Imputation involves making a guess about the true value of each missing value. This guess often comes from a predictive model that describes the relationships among variables in the data. Instead of making a single guess, multiple imputation involves making many guesses, each stored in a separate version of the dataset with the guesses filled in. The analysis occurs in each imputed dataset, and then the results are pooled across datasets to arrive at a final single estimate. Although there have been doubts about the best way to perform propensity score analysis with multiply imputed data, simulations frequently verify that the standard approach described above yields the most accurate results (Leyrat et al. 2019). The MatchThem
package provides some utilities for matching and weighting with multiple imputed data (Pishgar et al. 2021), and cobalt
supports assessing balance across imputations (Greifer 2020).
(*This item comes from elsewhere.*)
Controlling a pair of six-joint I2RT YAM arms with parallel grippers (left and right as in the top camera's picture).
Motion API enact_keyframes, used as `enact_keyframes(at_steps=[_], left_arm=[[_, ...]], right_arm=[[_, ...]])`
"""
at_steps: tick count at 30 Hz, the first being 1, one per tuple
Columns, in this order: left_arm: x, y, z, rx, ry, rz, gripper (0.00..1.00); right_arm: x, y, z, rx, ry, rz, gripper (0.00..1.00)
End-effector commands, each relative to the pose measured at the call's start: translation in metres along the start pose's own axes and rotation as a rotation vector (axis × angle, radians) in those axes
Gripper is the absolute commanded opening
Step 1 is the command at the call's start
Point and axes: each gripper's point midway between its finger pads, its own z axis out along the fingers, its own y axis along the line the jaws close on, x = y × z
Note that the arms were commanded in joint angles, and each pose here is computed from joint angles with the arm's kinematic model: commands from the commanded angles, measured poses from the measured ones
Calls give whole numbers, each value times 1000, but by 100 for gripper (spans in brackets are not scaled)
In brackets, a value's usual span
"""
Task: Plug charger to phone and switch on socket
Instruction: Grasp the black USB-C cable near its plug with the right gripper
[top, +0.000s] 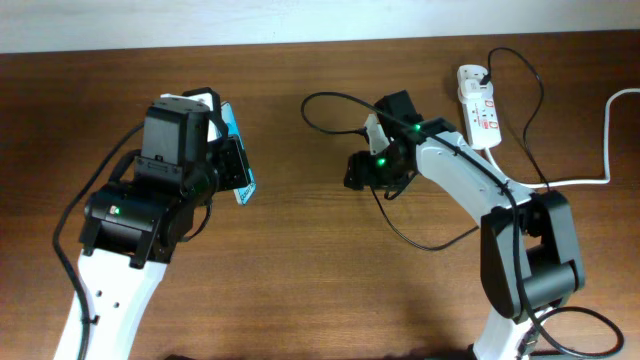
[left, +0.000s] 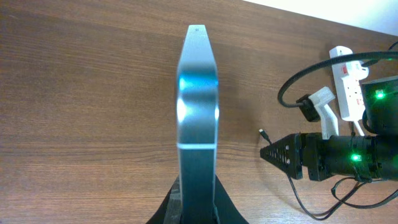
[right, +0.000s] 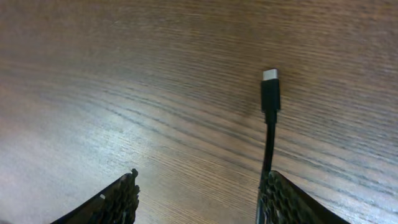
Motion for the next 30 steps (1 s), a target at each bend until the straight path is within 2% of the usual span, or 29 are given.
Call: enact_keyframes(at_steps=[1, 5, 8, 13, 18, 21, 26, 30], left_arm=[[-6, -2, -5, 7, -26, 10, 0], [-6, -2, -5, 11, -24, 10, 0], [-4, -4, -5, 22, -13, 11, 0], [0, -3, -5, 17, -1, 11, 0], [1, -4, -5, 23, 6, 11, 0], [1, -4, -5, 23, 6, 10, 0], [1, -3, -5, 23, 6, 11, 0], [1, -3, -5, 22, 6, 11, 0]], right_arm=[[-5, -35, 6, 24, 10, 189, 59], [-8, -44, 2, -28, 16, 263, 58], [2, -27, 12, -151, 95, 287, 57], [21, -31, 34, -178, 202, 352, 50], [17, -49, 36, -193, 199, 405, 45], [13, -57, 52, -270, 211, 442, 44], [16, -60, 60, -264, 222, 449, 32], [9, -62, 62, -264, 190, 430, 30]])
Censoring weights are an alternative to imputation that are more commonly used when a single variable, e.g., the outcome, is missing for some units. Censoring weights discard any units with missing data and weight the remaining units to resemble the full sample (i.e., the original sample that included those with missing data) (Hernán and Robins 2020, Ch 12.6). Censoring weights are multiplied by propensity score weights when both are used to create a final set of weights that adjust for both confounding and censoring. Censoring weights are especially common with longitudinal treatments and in survival analysis.